Closed divdaisymuffin closed 2 years ago

divdaisymuffin commented 2 years ago

Hi @nnshah1 @xwu2git

We need help with inference of yolov4 model at Smart-City-Sample, the same model we are successfully running at openvino, I am attaching error I am getting. Screenshot from 2021-11-08 12-13-14

The model proc I am using is at model-proc

The raw model file and converted IR file you can find at Model

We have also tried publicly available yolov4 model but with that also the error is same, Does openvisualcloud do not support YOLOv4?

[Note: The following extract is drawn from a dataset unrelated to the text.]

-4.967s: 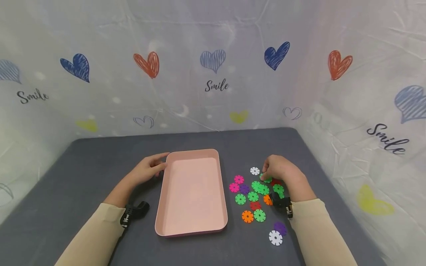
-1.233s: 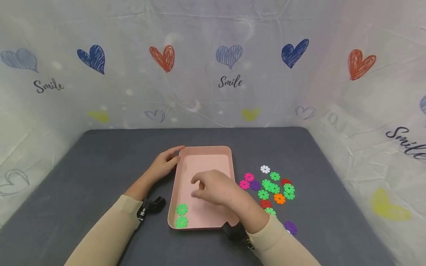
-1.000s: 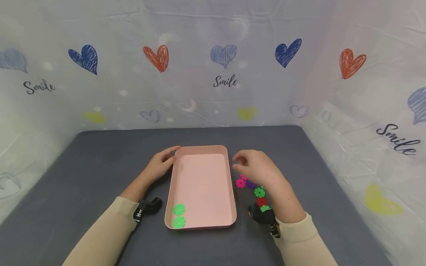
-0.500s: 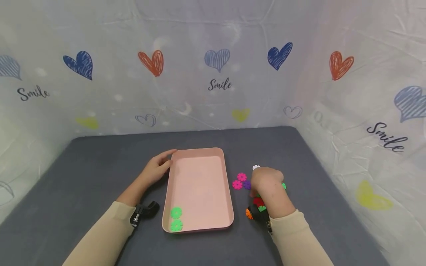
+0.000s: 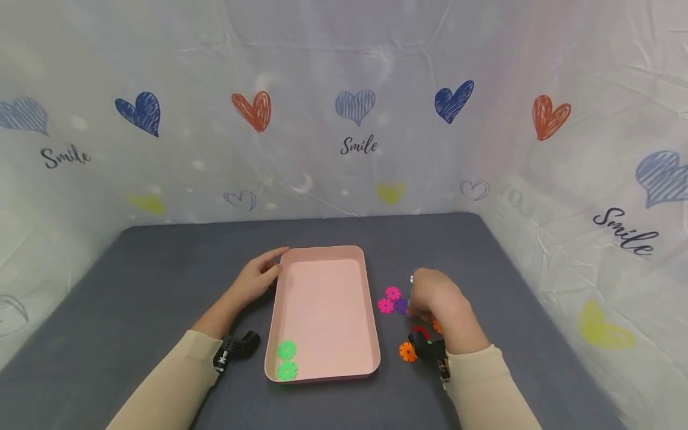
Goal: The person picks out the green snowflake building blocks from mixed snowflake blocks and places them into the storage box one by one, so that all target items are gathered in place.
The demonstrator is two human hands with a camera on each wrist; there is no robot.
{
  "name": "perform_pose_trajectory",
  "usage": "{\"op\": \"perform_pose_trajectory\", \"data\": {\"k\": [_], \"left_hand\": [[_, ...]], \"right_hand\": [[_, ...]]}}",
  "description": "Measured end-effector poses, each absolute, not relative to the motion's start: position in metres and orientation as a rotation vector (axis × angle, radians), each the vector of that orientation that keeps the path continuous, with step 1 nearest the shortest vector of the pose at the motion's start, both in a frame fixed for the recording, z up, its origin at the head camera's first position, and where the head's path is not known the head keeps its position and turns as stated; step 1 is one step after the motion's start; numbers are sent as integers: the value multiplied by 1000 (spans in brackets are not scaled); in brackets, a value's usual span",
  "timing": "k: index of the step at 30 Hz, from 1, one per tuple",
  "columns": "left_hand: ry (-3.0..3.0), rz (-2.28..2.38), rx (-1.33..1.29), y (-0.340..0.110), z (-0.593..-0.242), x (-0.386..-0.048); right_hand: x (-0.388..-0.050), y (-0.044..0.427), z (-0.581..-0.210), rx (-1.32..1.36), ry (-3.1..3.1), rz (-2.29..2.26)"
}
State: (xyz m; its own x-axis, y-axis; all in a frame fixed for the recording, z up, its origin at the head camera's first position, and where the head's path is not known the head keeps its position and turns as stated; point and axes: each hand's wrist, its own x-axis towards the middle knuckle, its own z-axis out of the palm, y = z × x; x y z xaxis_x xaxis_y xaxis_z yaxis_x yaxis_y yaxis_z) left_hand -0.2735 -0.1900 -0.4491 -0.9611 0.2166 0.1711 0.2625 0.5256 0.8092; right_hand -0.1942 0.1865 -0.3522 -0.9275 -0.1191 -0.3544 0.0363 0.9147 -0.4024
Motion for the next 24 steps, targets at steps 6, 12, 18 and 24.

divdaisymuffin commented 2 years ago

Hi @nnshah1 @xwu2git, I am updating about the trial of yolov4 inference on latest Smart-City-Sample, and it also failed with same error. We have tried yolov4-tiny as well but it also ended with same error logs.

nnshah1 commented 2 years ago

@divdaisymuffin I was able to run the model locally with a latest version of DL Streamer but I didn't see any inference results generated. Do you have sample image / video I could use to confirm?

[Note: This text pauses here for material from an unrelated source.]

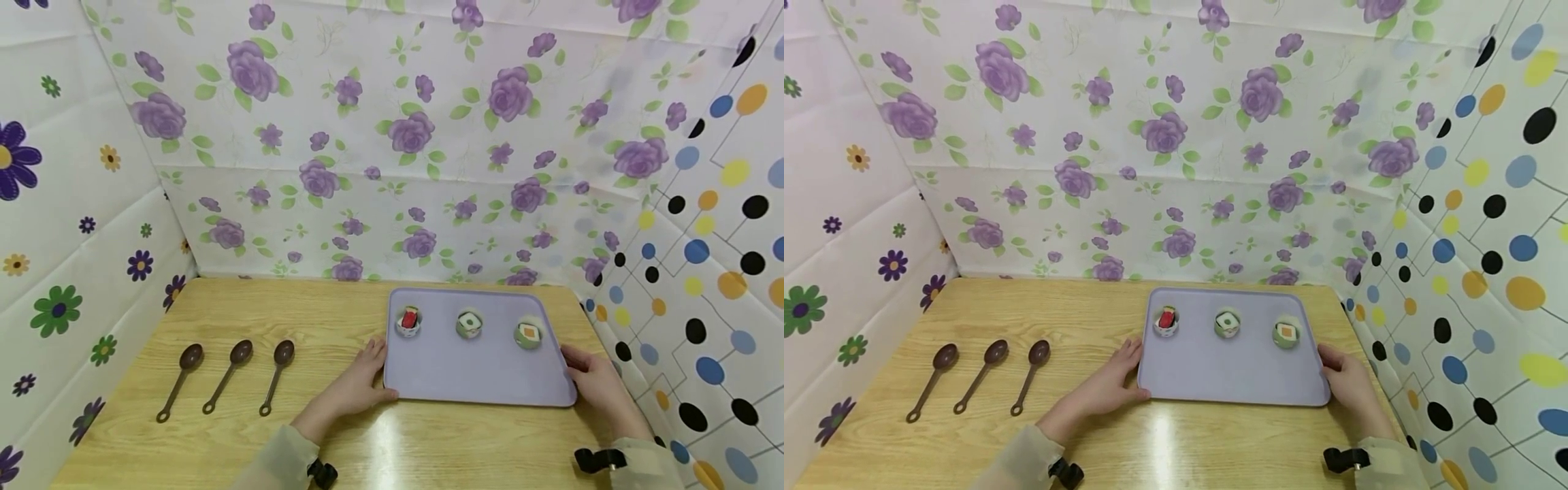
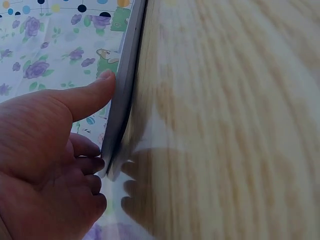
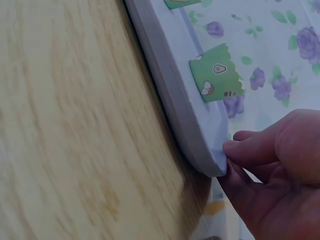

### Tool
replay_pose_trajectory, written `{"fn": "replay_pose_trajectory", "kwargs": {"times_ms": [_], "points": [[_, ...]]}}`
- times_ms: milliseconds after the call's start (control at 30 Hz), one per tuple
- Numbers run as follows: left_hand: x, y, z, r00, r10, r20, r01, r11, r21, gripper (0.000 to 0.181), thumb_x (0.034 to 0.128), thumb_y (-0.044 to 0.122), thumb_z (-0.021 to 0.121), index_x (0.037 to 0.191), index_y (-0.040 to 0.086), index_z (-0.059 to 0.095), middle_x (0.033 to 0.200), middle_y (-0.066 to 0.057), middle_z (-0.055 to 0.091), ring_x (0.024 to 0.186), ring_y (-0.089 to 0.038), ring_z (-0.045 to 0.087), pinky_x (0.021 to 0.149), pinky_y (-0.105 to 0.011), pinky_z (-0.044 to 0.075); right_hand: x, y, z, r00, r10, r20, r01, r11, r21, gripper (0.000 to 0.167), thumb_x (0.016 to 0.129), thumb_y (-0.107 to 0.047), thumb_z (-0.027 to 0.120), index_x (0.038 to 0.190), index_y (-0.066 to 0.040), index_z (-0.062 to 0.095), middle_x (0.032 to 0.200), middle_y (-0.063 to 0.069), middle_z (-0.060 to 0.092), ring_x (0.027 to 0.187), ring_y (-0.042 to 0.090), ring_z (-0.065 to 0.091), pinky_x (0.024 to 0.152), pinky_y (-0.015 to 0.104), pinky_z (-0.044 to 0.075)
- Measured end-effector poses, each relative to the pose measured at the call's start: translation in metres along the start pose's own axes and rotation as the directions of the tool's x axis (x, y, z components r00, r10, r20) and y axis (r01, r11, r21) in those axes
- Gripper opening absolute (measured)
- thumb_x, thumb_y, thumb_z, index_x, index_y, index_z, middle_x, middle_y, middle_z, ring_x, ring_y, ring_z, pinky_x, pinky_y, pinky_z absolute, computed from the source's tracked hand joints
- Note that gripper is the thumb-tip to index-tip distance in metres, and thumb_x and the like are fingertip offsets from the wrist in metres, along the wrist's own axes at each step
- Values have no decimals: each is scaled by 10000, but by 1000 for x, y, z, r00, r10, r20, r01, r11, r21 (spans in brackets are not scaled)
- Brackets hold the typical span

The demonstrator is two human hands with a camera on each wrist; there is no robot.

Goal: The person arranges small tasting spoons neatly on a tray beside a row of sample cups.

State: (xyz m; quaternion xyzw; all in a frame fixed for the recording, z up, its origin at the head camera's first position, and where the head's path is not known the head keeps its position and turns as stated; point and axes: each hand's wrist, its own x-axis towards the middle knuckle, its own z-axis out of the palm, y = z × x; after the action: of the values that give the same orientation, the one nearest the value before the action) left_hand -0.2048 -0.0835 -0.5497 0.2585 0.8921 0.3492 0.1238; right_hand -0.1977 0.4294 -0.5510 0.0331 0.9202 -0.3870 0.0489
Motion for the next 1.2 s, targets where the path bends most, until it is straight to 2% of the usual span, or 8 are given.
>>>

divdaisymuffin commented 2 years ago

@nnshah1 You can find the v4_tiny.py Inference script, input.mp4 and v4_tiny_output.avi file in this link https://drive.google.com/drive/u/0/folders/1N4Lo7A5agMN_Ejc7_54qpi3zv_j_APCM

dsmertin commented 2 years ago

@divdaisymuffin Now we have good tutorial: https://github.com/openvinotoolkit/dlstreamer_gst/wiki/How-to-create-model-proc-file You can use it to build model-proc for your model (our model-proc files are not common and they appropriate one concrete model).

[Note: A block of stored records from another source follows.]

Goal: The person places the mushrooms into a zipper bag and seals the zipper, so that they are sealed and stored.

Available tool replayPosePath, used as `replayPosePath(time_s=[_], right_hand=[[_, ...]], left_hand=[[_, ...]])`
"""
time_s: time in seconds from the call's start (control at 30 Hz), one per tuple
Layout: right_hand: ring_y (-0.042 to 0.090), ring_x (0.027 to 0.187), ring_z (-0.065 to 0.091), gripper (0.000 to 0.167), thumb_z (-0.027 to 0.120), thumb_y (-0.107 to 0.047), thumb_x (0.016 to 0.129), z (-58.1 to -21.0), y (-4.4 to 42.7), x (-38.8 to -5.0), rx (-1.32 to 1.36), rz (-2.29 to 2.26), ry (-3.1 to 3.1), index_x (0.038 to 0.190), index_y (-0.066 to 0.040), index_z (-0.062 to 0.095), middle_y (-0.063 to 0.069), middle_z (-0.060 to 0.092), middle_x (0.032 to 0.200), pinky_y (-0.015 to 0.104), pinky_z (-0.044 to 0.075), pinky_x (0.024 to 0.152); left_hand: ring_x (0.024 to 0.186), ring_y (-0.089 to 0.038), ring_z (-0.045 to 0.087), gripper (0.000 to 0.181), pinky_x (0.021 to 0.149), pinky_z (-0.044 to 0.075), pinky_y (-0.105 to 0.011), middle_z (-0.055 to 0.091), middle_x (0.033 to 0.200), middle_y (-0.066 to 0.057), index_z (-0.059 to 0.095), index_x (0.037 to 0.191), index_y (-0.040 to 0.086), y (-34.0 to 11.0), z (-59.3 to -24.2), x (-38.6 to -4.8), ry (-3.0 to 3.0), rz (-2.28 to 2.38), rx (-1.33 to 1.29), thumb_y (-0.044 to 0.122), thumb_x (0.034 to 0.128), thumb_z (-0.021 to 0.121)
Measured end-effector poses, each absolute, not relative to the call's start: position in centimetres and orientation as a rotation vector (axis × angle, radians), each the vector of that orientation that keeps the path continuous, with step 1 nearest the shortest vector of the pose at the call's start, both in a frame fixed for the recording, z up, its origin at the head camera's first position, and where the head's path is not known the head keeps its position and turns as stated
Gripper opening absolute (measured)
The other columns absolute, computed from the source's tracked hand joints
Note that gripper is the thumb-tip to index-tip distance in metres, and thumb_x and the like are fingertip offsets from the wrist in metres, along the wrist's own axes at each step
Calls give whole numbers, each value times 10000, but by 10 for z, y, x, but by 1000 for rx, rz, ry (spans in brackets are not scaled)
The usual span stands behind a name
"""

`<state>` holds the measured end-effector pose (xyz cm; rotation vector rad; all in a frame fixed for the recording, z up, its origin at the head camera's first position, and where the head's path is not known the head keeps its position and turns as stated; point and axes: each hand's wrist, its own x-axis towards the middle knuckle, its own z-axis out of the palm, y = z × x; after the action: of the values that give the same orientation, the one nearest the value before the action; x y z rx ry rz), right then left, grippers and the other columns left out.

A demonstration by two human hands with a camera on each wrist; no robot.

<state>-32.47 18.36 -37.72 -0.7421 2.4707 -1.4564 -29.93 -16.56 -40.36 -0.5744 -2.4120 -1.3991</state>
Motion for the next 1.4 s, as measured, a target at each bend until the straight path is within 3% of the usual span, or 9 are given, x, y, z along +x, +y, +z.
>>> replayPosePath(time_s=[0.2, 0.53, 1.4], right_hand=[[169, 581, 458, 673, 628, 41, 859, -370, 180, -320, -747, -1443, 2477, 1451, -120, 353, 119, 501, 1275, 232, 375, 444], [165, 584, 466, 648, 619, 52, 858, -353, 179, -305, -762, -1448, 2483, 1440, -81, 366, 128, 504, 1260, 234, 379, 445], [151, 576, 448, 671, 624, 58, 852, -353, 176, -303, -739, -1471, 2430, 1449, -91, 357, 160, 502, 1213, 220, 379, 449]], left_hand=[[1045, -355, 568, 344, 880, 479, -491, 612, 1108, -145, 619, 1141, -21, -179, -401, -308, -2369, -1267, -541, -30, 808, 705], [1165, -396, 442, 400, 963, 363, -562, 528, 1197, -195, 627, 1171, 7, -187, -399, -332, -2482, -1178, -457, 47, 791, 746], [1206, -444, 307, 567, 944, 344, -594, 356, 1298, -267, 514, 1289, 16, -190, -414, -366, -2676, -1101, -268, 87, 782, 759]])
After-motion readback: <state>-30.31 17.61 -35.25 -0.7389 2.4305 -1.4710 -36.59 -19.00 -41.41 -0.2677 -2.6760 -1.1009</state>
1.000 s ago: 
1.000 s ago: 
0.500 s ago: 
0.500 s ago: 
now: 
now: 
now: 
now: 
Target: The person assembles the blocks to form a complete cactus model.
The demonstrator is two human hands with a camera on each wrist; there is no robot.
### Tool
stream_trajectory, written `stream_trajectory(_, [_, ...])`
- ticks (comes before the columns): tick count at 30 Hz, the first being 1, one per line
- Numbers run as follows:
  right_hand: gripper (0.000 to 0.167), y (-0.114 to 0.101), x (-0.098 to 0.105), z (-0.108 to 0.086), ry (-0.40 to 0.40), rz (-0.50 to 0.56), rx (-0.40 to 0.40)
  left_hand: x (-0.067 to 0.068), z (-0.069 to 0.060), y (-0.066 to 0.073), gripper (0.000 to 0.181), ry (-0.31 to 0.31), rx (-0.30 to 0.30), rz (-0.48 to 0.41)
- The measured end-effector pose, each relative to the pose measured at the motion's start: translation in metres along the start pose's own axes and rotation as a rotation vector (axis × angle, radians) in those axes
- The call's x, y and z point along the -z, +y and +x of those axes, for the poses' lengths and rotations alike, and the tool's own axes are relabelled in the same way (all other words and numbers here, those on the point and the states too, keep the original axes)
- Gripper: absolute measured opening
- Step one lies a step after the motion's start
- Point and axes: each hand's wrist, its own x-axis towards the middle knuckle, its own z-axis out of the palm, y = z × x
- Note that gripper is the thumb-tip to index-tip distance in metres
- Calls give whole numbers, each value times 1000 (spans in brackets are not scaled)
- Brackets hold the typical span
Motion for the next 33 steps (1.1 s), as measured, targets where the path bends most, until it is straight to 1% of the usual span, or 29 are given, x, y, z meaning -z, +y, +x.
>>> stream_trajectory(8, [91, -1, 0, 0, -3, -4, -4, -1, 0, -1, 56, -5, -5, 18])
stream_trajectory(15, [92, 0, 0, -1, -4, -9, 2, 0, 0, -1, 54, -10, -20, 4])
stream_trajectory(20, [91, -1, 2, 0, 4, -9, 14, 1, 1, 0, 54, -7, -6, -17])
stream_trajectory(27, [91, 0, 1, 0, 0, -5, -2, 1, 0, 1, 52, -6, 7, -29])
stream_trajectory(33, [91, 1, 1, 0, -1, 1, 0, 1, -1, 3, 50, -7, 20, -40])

For your model should be good follow model-proc file:

{
    "json_schema_version": "2.0.0",
    "input_preproc": [],
    "output_postproc": [
      {
        "converter": "tensor_to_bbox_yolo_v3",
        "iou_threshold": 0.4,
        "anchors": [10.0, 14.0, 23.0, 27.0, 37.0, 58.0, 81.0, 82.0, 135.0, 169.0, 344.0, 319.0],
        "masks": [3, 4, 5, 1, 2, 3],
        "classes": 80
      }
    ]
  }
divdaisymuffin commented 2 years ago

@dsmertin Thanks a lot, let me try this.

dsmertin commented 2 years ago

Hi @divdaisymuffin

Еverything is fine, сan we close this issue?

divdaisymuffin commented 2 years ago

@dsmertin yes we can close this, it is working fine.